In this painstakingly researched and loving biography of Kurt Vonnegut, Charles J. Shields paints a rich and balanced portrait of a very complicated author. Shields reveals Kurt Vonnegut as a conflicted and often contradictory human being, and sadly, in the end, a lonely and unhappy old man in this fascinating and highly readable look at his life.

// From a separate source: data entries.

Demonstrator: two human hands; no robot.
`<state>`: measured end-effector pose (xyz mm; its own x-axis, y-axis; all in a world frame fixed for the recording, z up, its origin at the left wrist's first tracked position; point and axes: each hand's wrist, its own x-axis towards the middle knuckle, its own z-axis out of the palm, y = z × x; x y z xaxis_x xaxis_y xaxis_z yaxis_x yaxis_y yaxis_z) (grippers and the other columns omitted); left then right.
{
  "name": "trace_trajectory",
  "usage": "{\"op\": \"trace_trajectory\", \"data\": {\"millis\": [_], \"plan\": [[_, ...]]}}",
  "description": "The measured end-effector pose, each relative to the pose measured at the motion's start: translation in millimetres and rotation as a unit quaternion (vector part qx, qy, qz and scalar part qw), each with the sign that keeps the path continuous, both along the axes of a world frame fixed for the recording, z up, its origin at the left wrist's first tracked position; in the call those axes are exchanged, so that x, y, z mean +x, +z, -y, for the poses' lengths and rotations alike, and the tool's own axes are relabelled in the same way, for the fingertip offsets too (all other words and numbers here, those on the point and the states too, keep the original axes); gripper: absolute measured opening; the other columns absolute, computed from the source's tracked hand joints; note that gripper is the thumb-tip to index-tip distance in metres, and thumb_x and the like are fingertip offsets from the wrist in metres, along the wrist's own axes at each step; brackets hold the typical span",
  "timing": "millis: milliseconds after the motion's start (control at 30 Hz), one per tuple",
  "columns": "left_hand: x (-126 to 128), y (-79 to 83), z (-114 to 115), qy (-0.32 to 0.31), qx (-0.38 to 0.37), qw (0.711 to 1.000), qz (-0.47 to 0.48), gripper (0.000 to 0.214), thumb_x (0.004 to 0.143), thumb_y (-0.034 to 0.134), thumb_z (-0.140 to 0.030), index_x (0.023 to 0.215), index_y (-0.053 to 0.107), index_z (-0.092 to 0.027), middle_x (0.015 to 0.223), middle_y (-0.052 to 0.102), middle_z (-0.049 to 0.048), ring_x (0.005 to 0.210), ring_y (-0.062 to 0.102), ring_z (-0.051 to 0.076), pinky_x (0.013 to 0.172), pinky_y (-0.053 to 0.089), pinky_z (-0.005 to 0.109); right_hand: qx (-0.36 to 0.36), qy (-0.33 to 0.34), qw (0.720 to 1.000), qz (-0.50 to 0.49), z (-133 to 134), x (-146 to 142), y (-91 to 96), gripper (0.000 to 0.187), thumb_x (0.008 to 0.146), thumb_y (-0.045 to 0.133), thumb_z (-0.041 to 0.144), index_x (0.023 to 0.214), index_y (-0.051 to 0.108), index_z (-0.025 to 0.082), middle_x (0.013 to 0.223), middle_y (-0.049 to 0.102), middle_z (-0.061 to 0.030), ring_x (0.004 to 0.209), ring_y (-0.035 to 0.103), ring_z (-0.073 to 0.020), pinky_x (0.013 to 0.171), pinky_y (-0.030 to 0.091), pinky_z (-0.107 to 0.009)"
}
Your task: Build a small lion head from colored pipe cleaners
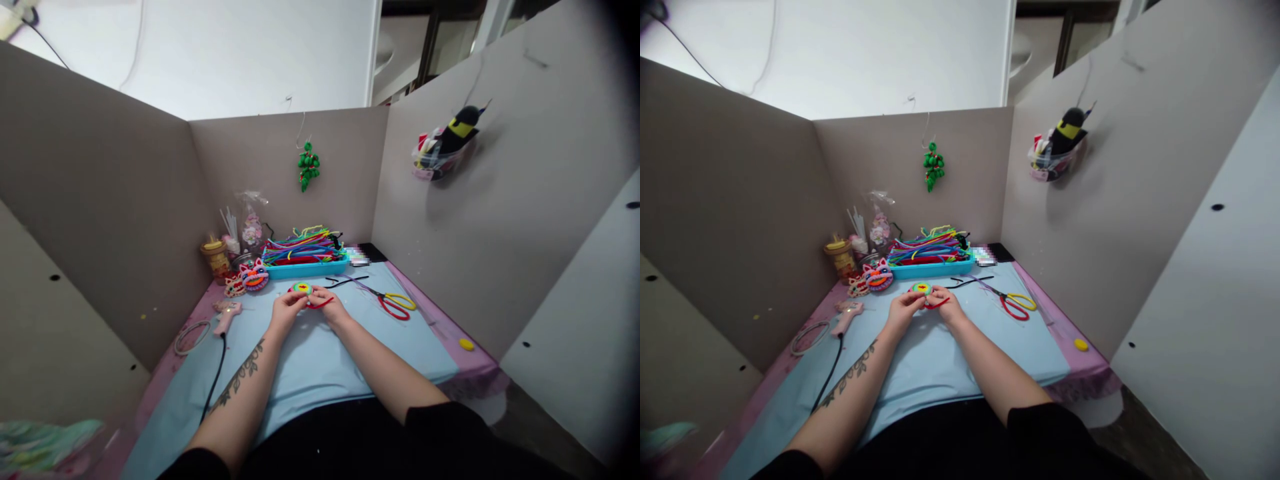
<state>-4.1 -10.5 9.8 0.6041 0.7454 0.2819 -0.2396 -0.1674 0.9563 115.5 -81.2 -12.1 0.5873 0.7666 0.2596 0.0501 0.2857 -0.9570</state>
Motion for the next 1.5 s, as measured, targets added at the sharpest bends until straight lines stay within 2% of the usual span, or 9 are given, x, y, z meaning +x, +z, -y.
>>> {"op": "trace_trajectory", "data": {"millis": [100, 367, 567, 700, 800, 933, 1100, 1300, 1500], "plan": [[-0.9, 1.5, 1.2, 0.006, 0.010, 1.000, 0.000, 0.027, 0.060, 0.075, -0.032, 0.079, 0.073, -0.013, 0.061, 0.066, 0.0041, 0.052, 0.056, 0.013, 0.055, 0.045, 0.024, 0.006, 0.037, 0.997, -0.064, -0.1, -1.7, 3.4, 0.021, 0.057, 0.072, 0.037, 0.056, 0.066, 0.017, 0.104, 0.064, -0.0086, 0.091, 0.059, -0.0244, 0.083, 0.043, -0.039], [-4.5, 7.3, 5.8, -0.001, 0.050, 0.999, -0.020, 0.029, 0.064, 0.071, -0.035, 0.083, 0.073, -0.013, 0.060, 0.065, 0.0028, 0.050, 0.054, 0.011, 0.053, 0.044, 0.024, 0.002, 0.110, 0.979, -0.174, 1.2, -4.4, 9.5, 0.009, 0.052, 0.068, 0.020, 0.059, 0.064, 0.017, 0.060, 0.062, -0.0002, 0.066, 0.054, -0.0160, 0.070, 0.042, -0.030], [-5.0, 5.0, 1.5, -0.006, 0.042, 0.999, -0.021, 0.034, 0.069, 0.067, -0.037, 0.091, 0.072, -0.013, 0.055, 0.063, 0.0023, 0.050, 0.054, 0.012, 0.053, 0.042, 0.023, 0.014, 0.100, 0.975, -0.199, -2.4, -0.6, 5.7, 0.008, 0.051, 0.067, 0.020, 0.056, 0.061, 0.017, 0.072, 0.065, -0.0031, 0.079, 0.057, -0.0208, 0.078, 0.042, -0.034], [-3.2, 0.3, -5.5, 0.014, 0.016, 1.000, -0.019, 0.039, 0.068, 0.067, -0.037, 0.099, 0.070, -0.012, 0.054, 0.063, 0.0019, 0.048, 0.052, 0.011, 0.048, 0.037, 0.021, 0.028, -0.009, 0.997, -0.076, -0.4, 1.9, 8.2, 0.019, 0.052, 0.068, 0.022, 0.070, 0.065, 0.019, 0.103, 0.064, -0.0049, 0.100, 0.054, -0.0249, 0.089, 0.037, -0.036], [-1.2, -1.4, -6.6, 0.014, 0.003, 1.000, -0.009, 0.042, 0.066, 0.069, -0.037, 0.099, 0.070, -0.012, 0.059, 0.065, 0.0030, 0.049, 0.053, 0.010, 0.048, 0.038, 0.021, 0.024, -0.027, 0.999, 0.023, 1.9, -0.1, 8.2, 0.029, 0.056, 0.070, 0.027, 0.084, 0.065, 0.022, 0.117, 0.058, -0.0058, 0.109, 0.051, -0.0267, 0.085, 0.040, -0.037], [0.7, -0.3, -3.0, -0.005, -0.016, 1.000, 0.013, 0.039, 0.062, 0.073, -0.034, 0.096, 0.071, -0.014, 0.081, 0.071, 0.0070, 0.051, 0.054, 0.010, 0.053, 0.044, 0.023, 0.003, -0.050, 0.995, 0.091, 3.1, -5.1, 7.4, 0.018, 0.062, 0.069, 0.034, 0.074, 0.066, 0.021, 0.121, 0.053, -0.0076, 0.115, 0.046, -0.0278, 0.080, 0.042, -0.035], [1.1, 0.8, -0.3, 0.000, -0.011, 1.000, -0.002, 0.031, 0.059, 0.075, -0.031, 0.084, 0.073, -0.013, 0.068, 0.070, 0.0050, 0.048, 0.053, 0.010, 0.051, 0.044, 0.023, 0.006, -0.061, 0.996, 0.060, 0.1, -0.5, 7.8, 0.019, 0.058, 0.072, 0.033, 0.069, 0.067, 0.019, 0.119, 0.054, -0.0076, 0.107, 0.050, -0.0258, 0.082, 0.041, -0.034], [1.8, 0.9, 3.6, 0.012, 0.003, 1.000, -0.004, 0.030, 0.062, 0.073, -0.032, 0.085, 0.073, -0.013, 0.065, 0.068, 0.0038, 0.048, 0.053, 0.010, 0.050, 0.043, 0.022, 0.042, -0.106, 0.986, -0.120, -8.7, 12.5, 3.1, 0.026, 0.052, 0.074, 0.037, 0.065, 0.062, 0.018, 0.104, 0.062, -0.0071, 0.094, 0.054, -0.0224, 0.082, 0.040, -0.033], [0.5, 0.9, 2.0, -0.004, -0.002, 1.000, 0.018, 0.032, 0.062, 0.074, -0.032, 0.088, 0.072, -0.014, 0.071, 0.068, 0.0043, 0.049, 0.054, 0.010, 0.053, 0.044, 0.023, 0.025, -0.027, 0.995, -0.092, -5.9, 9.1, 3.1, 0.032, 0.054, 0.075, 0.042, 0.073, 0.065, 0.019, 0.091, 0.065, -0.0053, 0.093, 0.055, -0.0229, 0.085, 0.038, -0.035]]}}
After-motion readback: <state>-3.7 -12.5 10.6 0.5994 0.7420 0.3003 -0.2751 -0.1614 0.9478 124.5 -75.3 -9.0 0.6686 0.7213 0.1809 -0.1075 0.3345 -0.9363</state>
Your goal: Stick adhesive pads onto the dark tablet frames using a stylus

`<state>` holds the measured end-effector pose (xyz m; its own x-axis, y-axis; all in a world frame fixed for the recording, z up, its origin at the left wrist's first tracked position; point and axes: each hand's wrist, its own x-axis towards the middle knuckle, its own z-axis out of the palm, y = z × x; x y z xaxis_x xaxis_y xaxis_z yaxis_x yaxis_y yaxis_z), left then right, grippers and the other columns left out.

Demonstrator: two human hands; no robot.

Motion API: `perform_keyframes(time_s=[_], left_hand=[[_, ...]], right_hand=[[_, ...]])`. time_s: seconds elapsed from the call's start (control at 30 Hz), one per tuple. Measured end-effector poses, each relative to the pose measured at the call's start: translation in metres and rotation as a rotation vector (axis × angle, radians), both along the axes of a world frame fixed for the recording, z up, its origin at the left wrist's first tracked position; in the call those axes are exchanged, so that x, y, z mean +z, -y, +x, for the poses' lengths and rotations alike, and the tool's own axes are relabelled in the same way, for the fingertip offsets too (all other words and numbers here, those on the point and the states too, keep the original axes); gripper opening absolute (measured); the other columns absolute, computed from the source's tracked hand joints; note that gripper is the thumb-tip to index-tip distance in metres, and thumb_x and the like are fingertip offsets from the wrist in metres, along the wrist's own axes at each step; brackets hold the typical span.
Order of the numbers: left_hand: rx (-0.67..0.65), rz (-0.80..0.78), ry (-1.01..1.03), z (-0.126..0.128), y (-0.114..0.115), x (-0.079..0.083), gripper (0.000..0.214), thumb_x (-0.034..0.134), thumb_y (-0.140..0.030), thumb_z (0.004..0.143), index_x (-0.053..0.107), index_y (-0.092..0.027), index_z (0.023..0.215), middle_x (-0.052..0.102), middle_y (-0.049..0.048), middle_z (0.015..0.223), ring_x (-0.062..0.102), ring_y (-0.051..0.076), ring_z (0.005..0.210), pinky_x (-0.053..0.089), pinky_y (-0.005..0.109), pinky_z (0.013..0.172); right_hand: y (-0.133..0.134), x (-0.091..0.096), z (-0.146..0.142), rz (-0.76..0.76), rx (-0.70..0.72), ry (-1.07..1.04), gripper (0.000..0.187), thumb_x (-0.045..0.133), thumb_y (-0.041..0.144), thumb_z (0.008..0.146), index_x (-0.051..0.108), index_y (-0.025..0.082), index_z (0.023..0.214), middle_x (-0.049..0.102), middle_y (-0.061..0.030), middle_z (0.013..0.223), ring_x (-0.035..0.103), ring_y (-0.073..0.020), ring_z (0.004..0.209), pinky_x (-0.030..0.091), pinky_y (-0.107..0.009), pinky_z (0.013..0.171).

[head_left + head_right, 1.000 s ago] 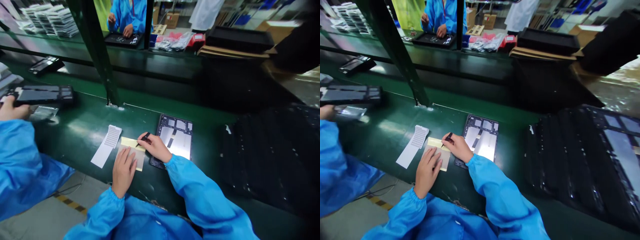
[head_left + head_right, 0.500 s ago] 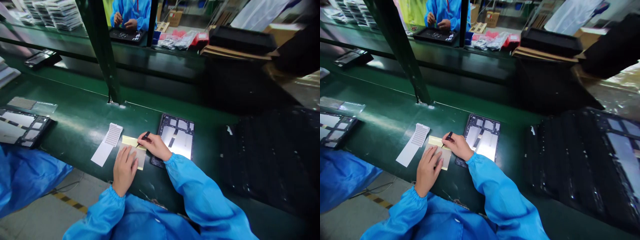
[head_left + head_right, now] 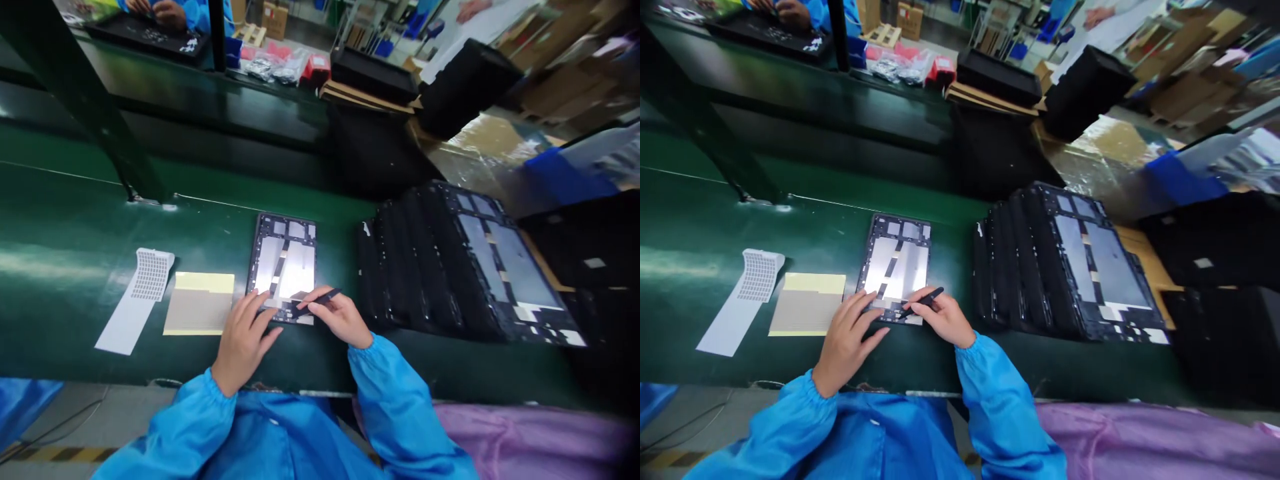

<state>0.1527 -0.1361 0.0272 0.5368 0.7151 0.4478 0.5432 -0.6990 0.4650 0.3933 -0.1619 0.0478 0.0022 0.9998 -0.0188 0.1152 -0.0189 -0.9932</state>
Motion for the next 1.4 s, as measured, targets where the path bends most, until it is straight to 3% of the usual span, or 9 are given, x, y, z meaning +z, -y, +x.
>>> perform_keyframes(time_s=[0.13,0.5,0.87,1.0,1.07,1.17,1.23,1.27,1.4], left_hand=[[-0.058,-0.037,0.044,0.016,-0.004,-0.005,0.017,0.061,-0.019,0.094,0.060,-0.019,0.110,0.065,0.0131,0.128,0.058,0.028,0.128,0.051,0.048,0.108],[-0.053,-0.048,0.058,0.013,-0.006,-0.003,0.017,0.061,-0.018,0.093,0.060,-0.021,0.110,0.068,0.0112,0.123,0.062,0.027,0.124,0.053,0.048,0.106],[-0.076,-0.071,0.075,0.014,0.001,-0.003,0.018,0.061,-0.020,0.094,0.060,-0.021,0.112,0.065,0.0113,0.128,0.058,0.027,0.129,0.051,0.049,0.109],[0.065,0.030,0.036,-0.031,-0.007,0.012,0.029,0.062,-0.018,0.093,0.059,-0.022,0.122,0.064,0.0110,0.131,0.056,0.028,0.131,0.048,0.049,0.111],[0.262,0.071,0.035,-0.070,-0.029,0.018,0.032,0.060,-0.018,0.094,0.059,-0.023,0.125,0.064,0.0115,0.132,0.056,0.028,0.131,0.046,0.051,0.112],[0.488,0.020,0.057,-0.132,-0.081,0.021,0.040,0.057,-0.029,0.096,0.053,-0.025,0.136,0.056,0.0136,0.143,0.049,0.030,0.138,0.041,0.053,0.113],[0.472,-0.119,0.074,-0.161,-0.117,0.020,0.055,0.062,-0.038,0.092,0.046,-0.024,0.143,0.045,0.0149,0.154,0.039,0.031,0.146,0.037,0.054,0.116],[0.445,-0.208,0.088,-0.171,-0.133,0.019,0.061,0.066,-0.041,0.088,0.046,-0.023,0.143,0.048,0.0151,0.152,0.038,0.032,0.146,0.036,0.055,0.117],[0.351,-0.455,0.152,-0.171,-0.155,0.018,0.056,0.066,-0.044,0.085,0.054,-0.018,0.134,0.072,0.0091,0.109,0.066,0.027,0.114,0.049,0.050,0.104]], right_hand=[[0.000,-0.007,-0.005,0.049,0.032,0.025,0.026,0.066,0.047,0.093,0.070,0.021,0.094,0.077,-0.0081,0.090,0.074,-0.0218,0.088,0.061,-0.037,0.084],[0.000,-0.007,-0.001,0.077,0.086,0.052,0.023,0.063,0.043,0.096,0.069,0.020,0.098,0.076,-0.0076,0.092,0.073,-0.0201,0.087,0.060,-0.034,0.081],[0.001,0.010,-0.002,0.268,0.190,0.314,0.015,0.063,0.032,0.097,0.073,0.022,0.102,0.076,-0.0083,0.091,0.072,-0.0214,0.084,0.060,-0.036,0.079],[0.014,0.020,0.008,0.355,-0.047,0.233,0.011,0.064,0.027,0.096,0.072,0.026,0.103,0.077,-0.0078,0.094,0.073,-0.0231,0.088,0.061,-0.039,0.079],[0.016,0.021,0.012,0.361,-0.156,0.191,0.010,0.064,0.026,0.096,0.072,0.027,0.101,0.077,-0.0072,0.091,0.073,-0.0231,0.085,0.062,-0.038,0.074],[0.007,0.016,0.006,0.363,-0.152,0.205,0.007,0.067,0.026,0.093,0.074,0.026,0.097,0.077,-0.0073,0.087,0.074,-0.0237,0.083,0.062,-0.037,0.072],[-0.004,0.014,-0.009,0.383,-0.108,0.205,0.007,0.068,0.026,0.093,0.074,0.025,0.096,0.078,-0.0080,0.087,0.074,-0.0244,0.085,0.063,-0.036,0.072],[-0.009,0.014,-0.019,0.393,-0.083,0.194,0.007,0.068,0.026,0.093,0.074,0.025,0.096,0.078,-0.0085,0.087,0.075,-0.0247,0.085,0.063,-0.036,0.073],[-0.023,0.024,-0.061,0.411,-0.037,0.103,0.007,0.068,0.026,0.092,0.074,0.023,0.094,0.079,-0.0092,0.088,0.076,-0.0243,0.082,0.065,-0.037,0.074]])
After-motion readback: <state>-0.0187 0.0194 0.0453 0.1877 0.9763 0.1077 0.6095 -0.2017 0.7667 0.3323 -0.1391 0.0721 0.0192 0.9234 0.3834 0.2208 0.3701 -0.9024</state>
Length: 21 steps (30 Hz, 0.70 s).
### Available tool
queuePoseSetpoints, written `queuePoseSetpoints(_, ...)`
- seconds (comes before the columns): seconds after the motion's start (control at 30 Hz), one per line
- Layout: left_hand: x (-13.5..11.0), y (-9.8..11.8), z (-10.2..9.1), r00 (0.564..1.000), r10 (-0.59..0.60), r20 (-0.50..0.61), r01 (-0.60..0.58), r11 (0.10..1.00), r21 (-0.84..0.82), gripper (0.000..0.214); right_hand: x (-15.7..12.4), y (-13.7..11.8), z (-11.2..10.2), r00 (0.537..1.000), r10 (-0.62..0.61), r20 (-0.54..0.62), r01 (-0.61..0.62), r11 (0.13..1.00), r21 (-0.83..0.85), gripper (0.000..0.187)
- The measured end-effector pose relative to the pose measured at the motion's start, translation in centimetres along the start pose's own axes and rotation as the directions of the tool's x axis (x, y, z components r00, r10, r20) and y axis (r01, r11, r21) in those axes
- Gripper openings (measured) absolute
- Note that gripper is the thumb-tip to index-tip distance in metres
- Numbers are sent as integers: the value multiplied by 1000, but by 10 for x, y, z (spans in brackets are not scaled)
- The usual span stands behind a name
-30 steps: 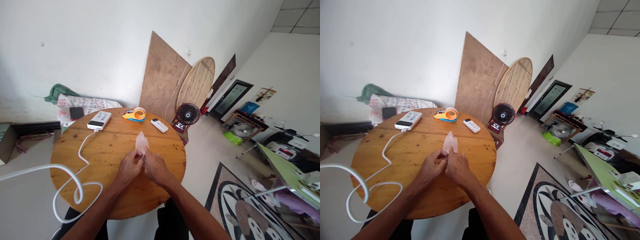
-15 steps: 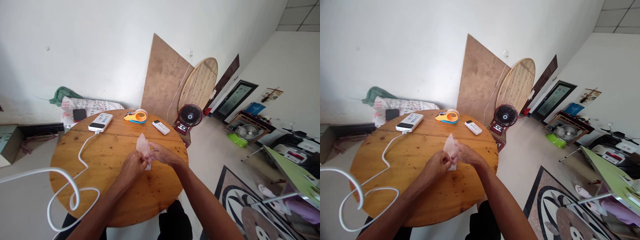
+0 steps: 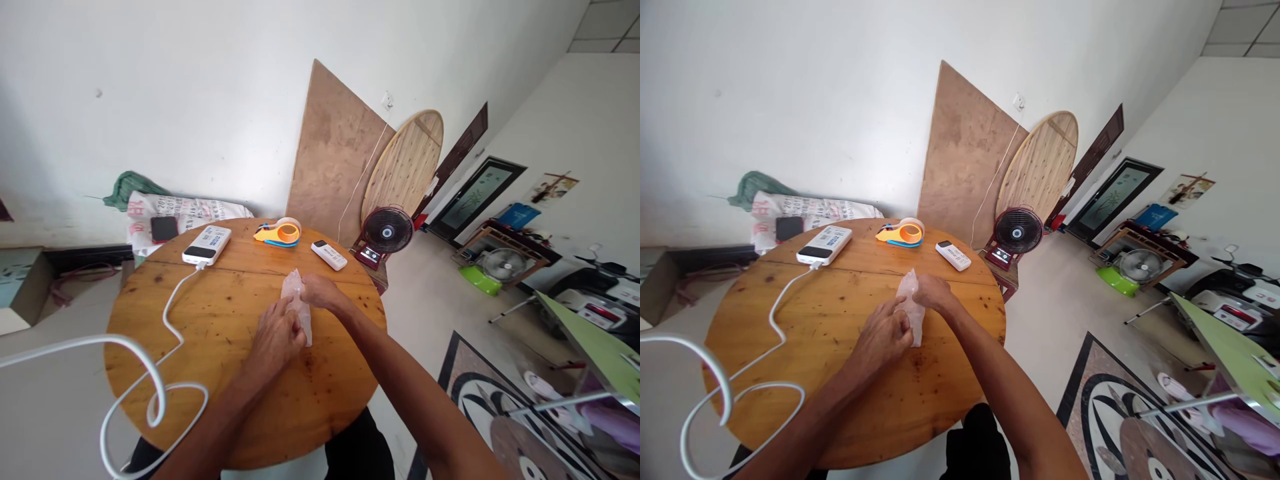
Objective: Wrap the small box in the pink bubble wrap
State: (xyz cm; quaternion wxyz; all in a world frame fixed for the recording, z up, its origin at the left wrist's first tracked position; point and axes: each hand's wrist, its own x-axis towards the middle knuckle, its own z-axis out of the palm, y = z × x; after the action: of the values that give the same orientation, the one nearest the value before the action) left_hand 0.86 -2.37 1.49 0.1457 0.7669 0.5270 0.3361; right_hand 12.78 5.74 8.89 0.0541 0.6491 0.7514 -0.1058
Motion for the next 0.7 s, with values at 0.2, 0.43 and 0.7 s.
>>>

I count Kurt Vonnegut among my favorite authors, since discovering Slaughterhouse Five in a college English course in the 1970's. Billy Pilgrim became my touchstone for understanding war-damaged friends and family, and Kurt Vonnegut became my guide to viewing humanity, progress and the insanity of war through new eyes. I had already discovered Twain and Thurber, but Vonnegut was in a class by himself. I became enamored with his world view, his cynicism and his sense of humor and read practically everything he wrote. His books made me laugh and cry and think, which is exactly what happened when I read Charles Shield's biography. I learned that Kurt Vonnegut was a very different man than his public persona, much more complex and flawed and human than I had imagined. Now that I have read this mesmerizing and educational look at Vonnegut's life and the history that shaped it, I owe it to myself start all over again, rereading his body of work through new eyes. Armed with context, I imagine the reading experience will be very different. I can't wait to find out.
Listen. The best endorsement I can give Mr. Shield's work is this:
And So It Goes: Kurt Vonnegut: A Life will reside in a place of honor, on the top shelf of my bookcase, with all my other keep forever books, right next to my Vonnegut collection. It is that good.